29 May 2008

Measures of correlation

As NLPers, we're often tasked with measuring similarity of things, where things are usually words or phrases or something like that. The most standard example is measuring collocations. Namely, for every pair of words, do they co-locate (appear next to each other) more than they "should." There are lots of statistics that are used to measure collocation, but I'm not aware of any in-depth comparison of these. If anyone actually still reads this blog over the summer and would care to comment, it would be appreciated!

The most straightforward measure, in my mind, is mutual information.
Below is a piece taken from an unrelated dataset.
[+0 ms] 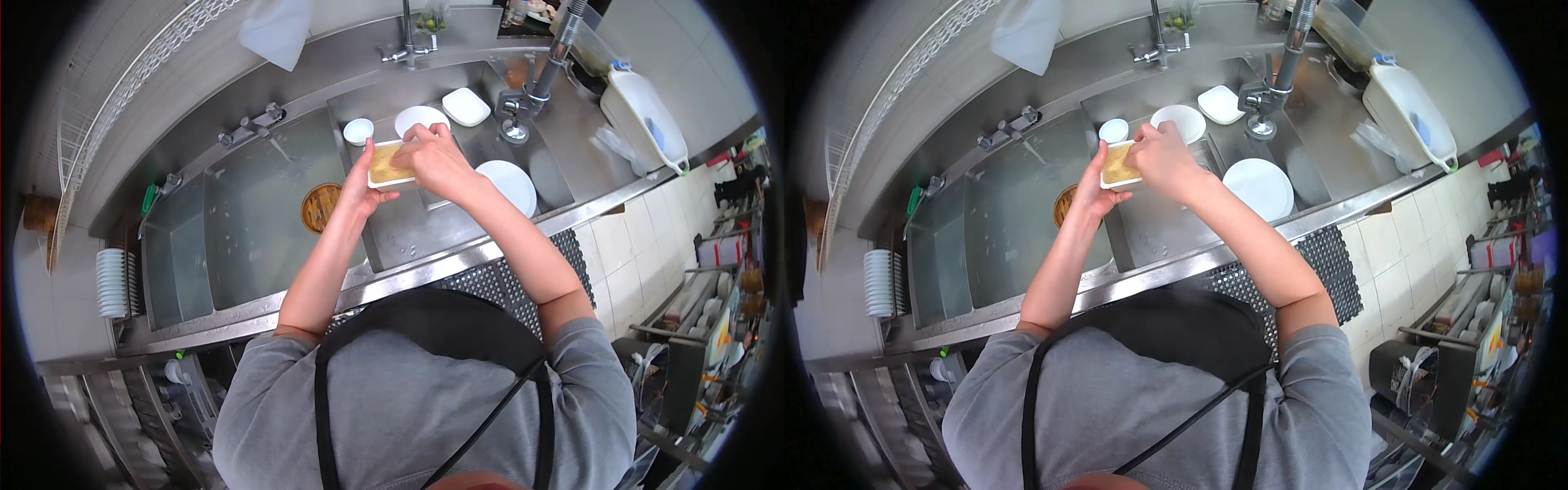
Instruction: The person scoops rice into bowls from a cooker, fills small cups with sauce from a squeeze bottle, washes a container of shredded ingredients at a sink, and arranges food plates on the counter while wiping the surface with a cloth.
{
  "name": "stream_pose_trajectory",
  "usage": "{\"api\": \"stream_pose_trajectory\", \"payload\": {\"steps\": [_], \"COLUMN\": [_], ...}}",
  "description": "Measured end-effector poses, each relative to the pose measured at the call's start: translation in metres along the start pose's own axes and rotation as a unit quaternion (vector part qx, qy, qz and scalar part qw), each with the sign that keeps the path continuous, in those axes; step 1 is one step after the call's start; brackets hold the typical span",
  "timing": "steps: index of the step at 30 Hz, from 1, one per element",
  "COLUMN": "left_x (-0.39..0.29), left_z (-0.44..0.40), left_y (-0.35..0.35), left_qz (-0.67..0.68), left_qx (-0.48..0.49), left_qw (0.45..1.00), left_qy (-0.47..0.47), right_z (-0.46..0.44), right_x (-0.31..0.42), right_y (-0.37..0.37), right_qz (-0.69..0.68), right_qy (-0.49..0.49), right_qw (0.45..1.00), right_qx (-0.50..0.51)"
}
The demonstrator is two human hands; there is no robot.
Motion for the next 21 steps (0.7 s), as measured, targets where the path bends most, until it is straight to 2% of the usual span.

If we have two words "Y" and "Y", then the mutual information is: MI(X;Y) = \sum_x \sum_y p(X=x,Y=y) \log [p(X=x,Y=y) / (p(X=x)p(Y=y))] (sorry, my LaTeX plugin seems to have died). In the case of collocation, the values x and y can take are usually just "does occur" and "does not occur." Here, we're basically asking ourselves: do X and Y take on the same values more often than chance. I.e., do they seem roughly statistically independent. The mutual information statistic gives, for every X/Y pair (every pair of words) a score. We can then sort all word pairs by this score and find the strongest collocations.

One issue with MI seems to be that it doesn't really care if pairs are common or not. Very infrequent (typically noisy) pairs seem to pop to the front. One way to fix this would be to add an additional "count" term to the front of the mutual information to weight high-frequency pairs more. This is quite similar to the RlogF measure that's locally quite popular.
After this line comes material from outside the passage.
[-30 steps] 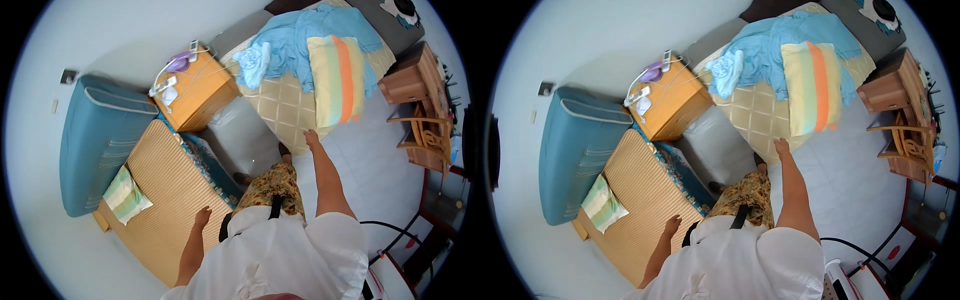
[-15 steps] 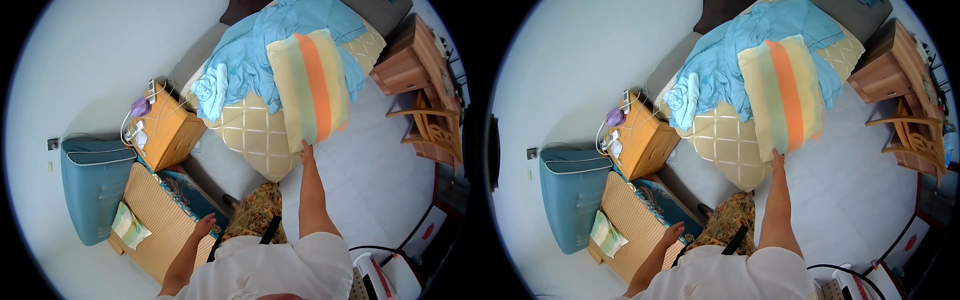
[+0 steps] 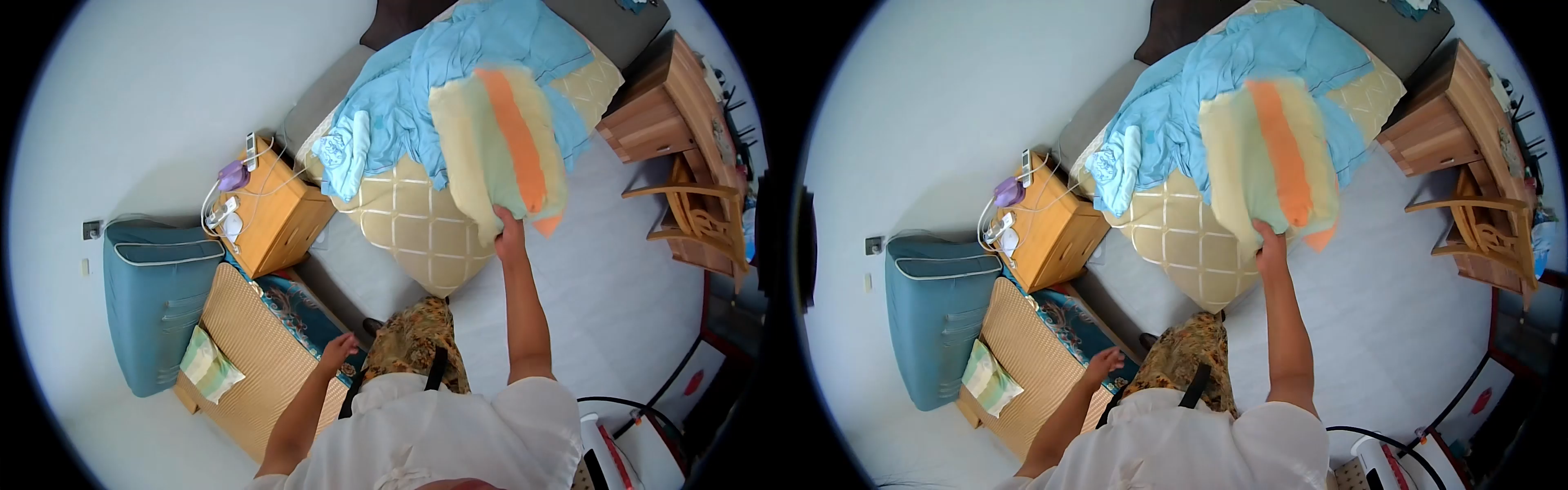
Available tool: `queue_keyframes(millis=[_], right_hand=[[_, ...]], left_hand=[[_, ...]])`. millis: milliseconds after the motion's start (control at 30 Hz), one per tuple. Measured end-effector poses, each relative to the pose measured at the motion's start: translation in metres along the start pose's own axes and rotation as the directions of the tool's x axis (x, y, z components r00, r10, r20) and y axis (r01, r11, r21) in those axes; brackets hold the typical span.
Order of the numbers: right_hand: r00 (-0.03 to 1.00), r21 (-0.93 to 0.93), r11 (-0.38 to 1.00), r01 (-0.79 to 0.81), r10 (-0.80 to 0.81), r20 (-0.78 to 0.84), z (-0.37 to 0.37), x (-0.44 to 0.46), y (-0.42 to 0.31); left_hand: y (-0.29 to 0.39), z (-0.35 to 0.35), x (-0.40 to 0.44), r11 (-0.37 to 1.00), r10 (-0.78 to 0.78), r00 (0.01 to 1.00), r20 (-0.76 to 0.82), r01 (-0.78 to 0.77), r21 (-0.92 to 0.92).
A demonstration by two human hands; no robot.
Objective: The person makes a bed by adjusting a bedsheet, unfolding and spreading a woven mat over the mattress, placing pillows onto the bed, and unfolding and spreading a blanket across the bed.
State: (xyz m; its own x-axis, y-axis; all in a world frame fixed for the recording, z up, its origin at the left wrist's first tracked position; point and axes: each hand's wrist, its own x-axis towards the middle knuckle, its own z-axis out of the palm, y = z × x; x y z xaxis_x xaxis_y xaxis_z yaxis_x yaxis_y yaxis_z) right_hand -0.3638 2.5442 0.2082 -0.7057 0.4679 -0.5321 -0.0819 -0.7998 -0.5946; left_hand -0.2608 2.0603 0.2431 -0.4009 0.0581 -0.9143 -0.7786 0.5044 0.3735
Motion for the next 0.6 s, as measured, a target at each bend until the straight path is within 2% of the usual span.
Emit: queue_keyframes(millis=[67, 133, 167, 267, 333, 367, 467, 533, 600], right_hand=[[0.996, -0.092, 0.996, 0.007, 0.000, 0.085, 0.045, -0.053, -0.034], [0.969, -0.284, 0.959, -0.011, 0.080, 0.233, 0.074, -0.108, -0.054], [0.944, -0.379, 0.925, -0.001, 0.126, 0.305, 0.085, -0.129, -0.059], [0.754, -0.570, 0.821, -0.040, 0.399, 0.522, 0.108, -0.193, -0.049], [0.599, -0.681, 0.733, -0.016, 0.552, 0.580, 0.122, -0.234, -0.034], [0.524, -0.730, 0.683, -0.003, 0.623, 0.581, 0.129, -0.255, -0.026], [0.393, -0.769, 0.637, -0.051, 0.721, 0.571, 0.148, -0.297, -0.002], [0.296, -0.807, 0.588, -0.054, 0.782, 0.549, 0.152, -0.312, 0.024], [0.241, -0.858, 0.508, 0.083, 0.825, 0.511, 0.173, -0.341, 0.044]], left_hand=[[0.036, 0.013, -0.004, 0.989, 0.044, 0.997, 0.060, -0.035, -0.141], [0.078, 0.029, -0.016, 0.958, 0.131, 0.976, 0.176, -0.079, -0.276], [0.097, 0.037, -0.020, 0.926, 0.144, 0.961, 0.238, -0.046, -0.375], [0.108, 0.047, -0.013, 0.754, 0.234, 0.860, 0.453, 0.133, -0.643], [0.118, 0.049, -0.038, 0.558, 0.327, 0.817, 0.475, 0.239, -0.795], [0.117, 0.047, -0.052, 0.443, 0.388, 0.793, 0.469, 0.286, -0.849], [0.077, 0.037, -0.092, 0.292, 0.473, 0.847, 0.245, 0.111, -0.950], [0.039, 0.018, -0.103, 0.187, 0.453, 0.885, 0.102, 0.018, -0.982], [-0.014, -0.007, -0.087, 0.067, 0.356, 0.935, -0.003, -0.028, -0.997]])
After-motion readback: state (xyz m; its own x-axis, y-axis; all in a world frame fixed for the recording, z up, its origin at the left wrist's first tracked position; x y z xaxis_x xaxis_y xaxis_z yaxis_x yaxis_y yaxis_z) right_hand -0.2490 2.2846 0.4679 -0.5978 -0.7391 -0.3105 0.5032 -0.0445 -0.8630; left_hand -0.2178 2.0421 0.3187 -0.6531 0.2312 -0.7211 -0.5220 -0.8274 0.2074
The next set of methods seem to be based mostly on the idea of assuming a generative model for the data and doing hypothesis testing. I.e., you can have one model that assumes the two words are independent (the null hypothesis), and one that assumes they are not. Typically this is implemented as multinomials over words, and then a classical statistical test is applied to the estimated maximum likelihood parameters of the data. You can use Dice coefficient, t-score, chi-squared, or even something simpler like the log-likelihood ratio.

Although I'm not completely familiar with these techniques, they seem like they would also be sensitive to noise in the MLE, especially for low-frequency terms (of which we know there are a lot). It seems plausible to just directly do a Bayesian hypothesis test, rather than a classical one, but I don't know if anyone has done this.
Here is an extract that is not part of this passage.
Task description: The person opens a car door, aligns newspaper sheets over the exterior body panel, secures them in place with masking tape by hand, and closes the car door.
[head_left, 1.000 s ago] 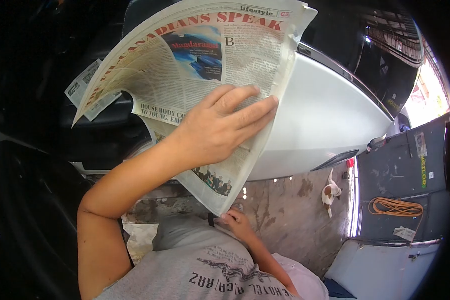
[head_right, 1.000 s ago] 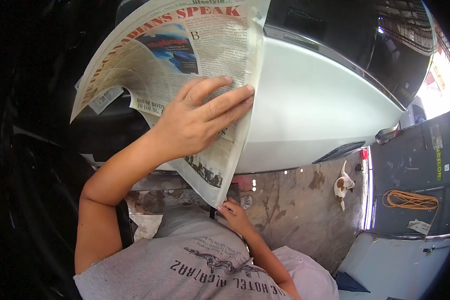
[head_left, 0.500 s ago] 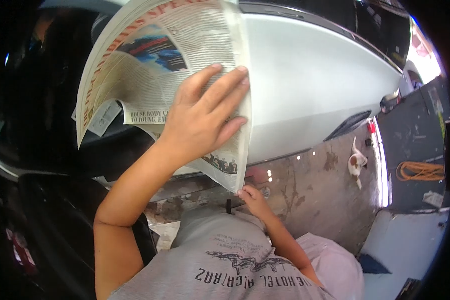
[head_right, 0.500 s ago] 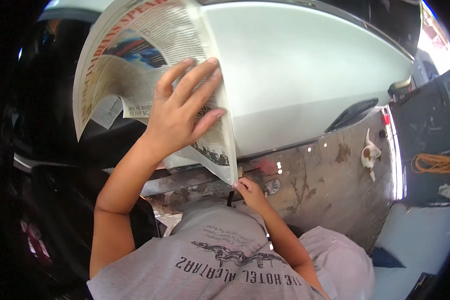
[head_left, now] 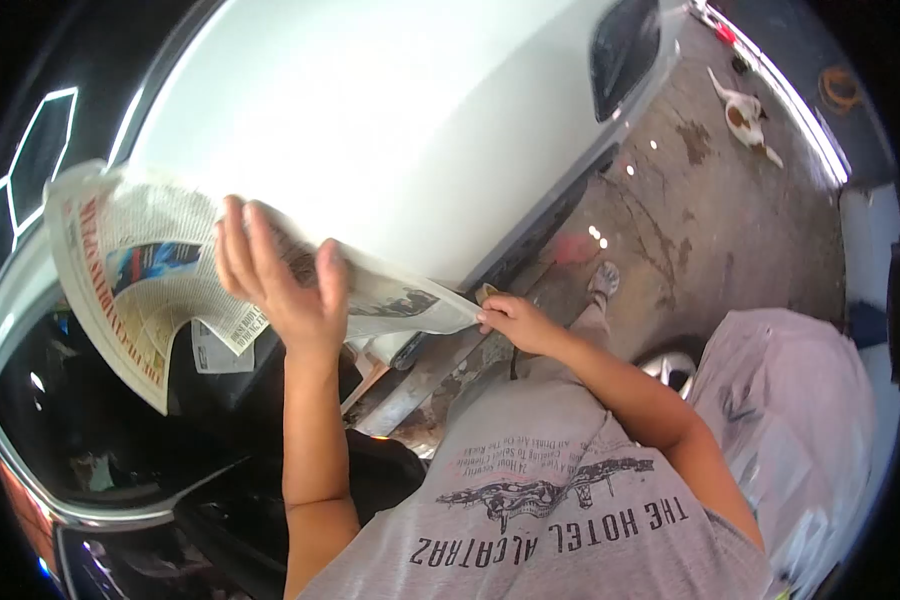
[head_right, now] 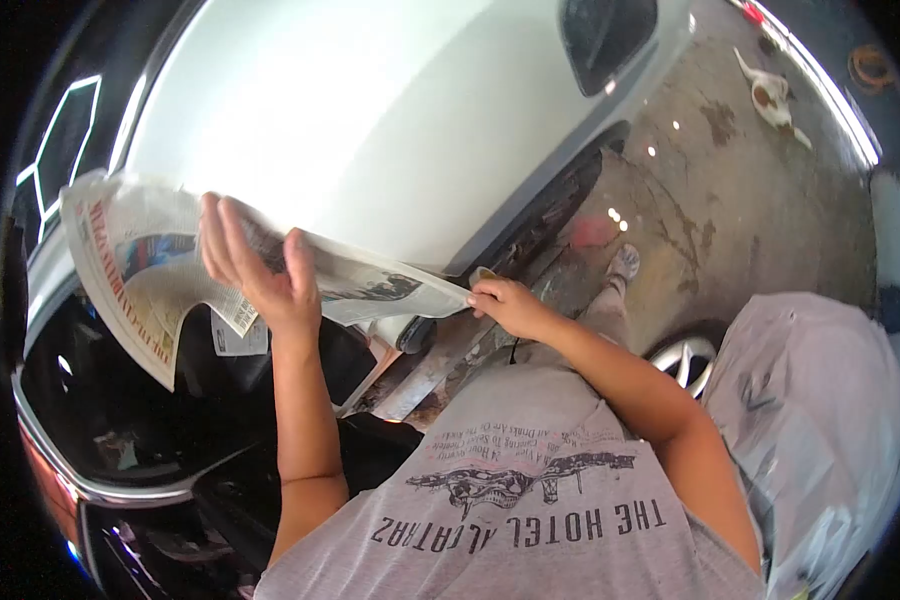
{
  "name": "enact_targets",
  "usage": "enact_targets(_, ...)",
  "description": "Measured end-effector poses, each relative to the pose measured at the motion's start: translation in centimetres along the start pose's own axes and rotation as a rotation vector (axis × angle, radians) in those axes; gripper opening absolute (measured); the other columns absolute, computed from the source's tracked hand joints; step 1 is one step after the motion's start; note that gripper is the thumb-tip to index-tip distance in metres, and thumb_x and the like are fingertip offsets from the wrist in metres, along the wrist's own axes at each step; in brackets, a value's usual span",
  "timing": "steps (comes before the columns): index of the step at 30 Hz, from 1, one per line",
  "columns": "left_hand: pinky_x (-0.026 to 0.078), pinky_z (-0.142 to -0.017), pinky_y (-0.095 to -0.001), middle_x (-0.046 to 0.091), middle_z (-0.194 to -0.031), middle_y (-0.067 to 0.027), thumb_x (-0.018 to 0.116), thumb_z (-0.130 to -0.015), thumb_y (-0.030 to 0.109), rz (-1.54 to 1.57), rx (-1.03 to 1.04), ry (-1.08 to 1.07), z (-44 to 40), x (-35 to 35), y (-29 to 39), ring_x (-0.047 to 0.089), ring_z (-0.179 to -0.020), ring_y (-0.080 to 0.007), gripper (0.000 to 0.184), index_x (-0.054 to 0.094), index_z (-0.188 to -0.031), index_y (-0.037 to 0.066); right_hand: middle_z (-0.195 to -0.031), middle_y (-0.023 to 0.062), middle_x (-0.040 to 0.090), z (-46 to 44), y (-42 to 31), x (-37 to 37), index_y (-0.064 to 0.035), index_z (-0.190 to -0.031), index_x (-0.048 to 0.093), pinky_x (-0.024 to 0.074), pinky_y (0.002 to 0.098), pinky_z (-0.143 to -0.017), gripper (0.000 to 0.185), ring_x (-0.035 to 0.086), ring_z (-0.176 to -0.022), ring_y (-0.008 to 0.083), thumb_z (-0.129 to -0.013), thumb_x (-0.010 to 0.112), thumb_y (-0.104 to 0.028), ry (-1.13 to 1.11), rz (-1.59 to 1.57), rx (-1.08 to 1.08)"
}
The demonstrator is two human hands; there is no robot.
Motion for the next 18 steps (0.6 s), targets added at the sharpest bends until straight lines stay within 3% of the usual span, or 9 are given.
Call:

In writing this, I just came across collocations.de, which among other things, has a nice survey of these results from an ESSLLI tutorial in 2003. They seem to conclude that for extracting PP/verb collocations, t-score and frequency seem to work best, and for extracting adjective/noun collocations, log-likelihood, t-score, Fisher, and p-values seem to work best. The intersection just contains t-score, so maybe that's the way to go. Of course, these things are hard to validate because so much depends on what you're trying to do.


Tanton said...

I'm actually working in collocations right now in a 700M word-pair corpus. I'm using Chi-Square as the test mechanism (which is similar to log-likelihood, right?) The main problem I had was that the size of corpus caused ANY pair to seem more correlated than it actually was. So, I had to increase the odds that two pairs were NOT correlated to counter that. I'll look into the ideas you presented here and the web site you linked to. This is very timely, thanks!

David said...

I realize that collocation and coreference are different, but given a large enough corpus (e.g. Reuters RCV1, 10 years of the NYTimes, etc.), wouldn't the same techniques be reasonable for coreference?

Anonymous said...

I blogged about this in the past: Phrase Extraction: Binomial Hypothesis Testing vs. Coding Loss.

In LingPipe, we do a bunch of things for independence testing. We've found chi-square to work best for collocations (so did the citations in Manning and Schuetze).

We use MAP estimates of language models to measure hotness in one corpus vs. another, such as the news in the last hour vs. the news in the last month or year. If the "background" model is a unigram LM and the foreground a bigram, this becomes similar to the mutual information measure, though done with simple binomial hypothesis tests.

Before us, Takashi Tomokiyo and Matthew Hurst wrote a paper A language model approach to keyphrase extraction which uses a foreground vs. background model; it's different in that they use mutual information.

In the real world, you need some clever hacks, like restricting the phrases to noun phrases, or just phrases that are capitalized (like Amazon does), or just sequences following "the" (as Tomokiyo and Hurst did).

The coolest implementation I've seen of collocation or phrase extraction is on scirus.com. See the "refining your search" sidebar after a search.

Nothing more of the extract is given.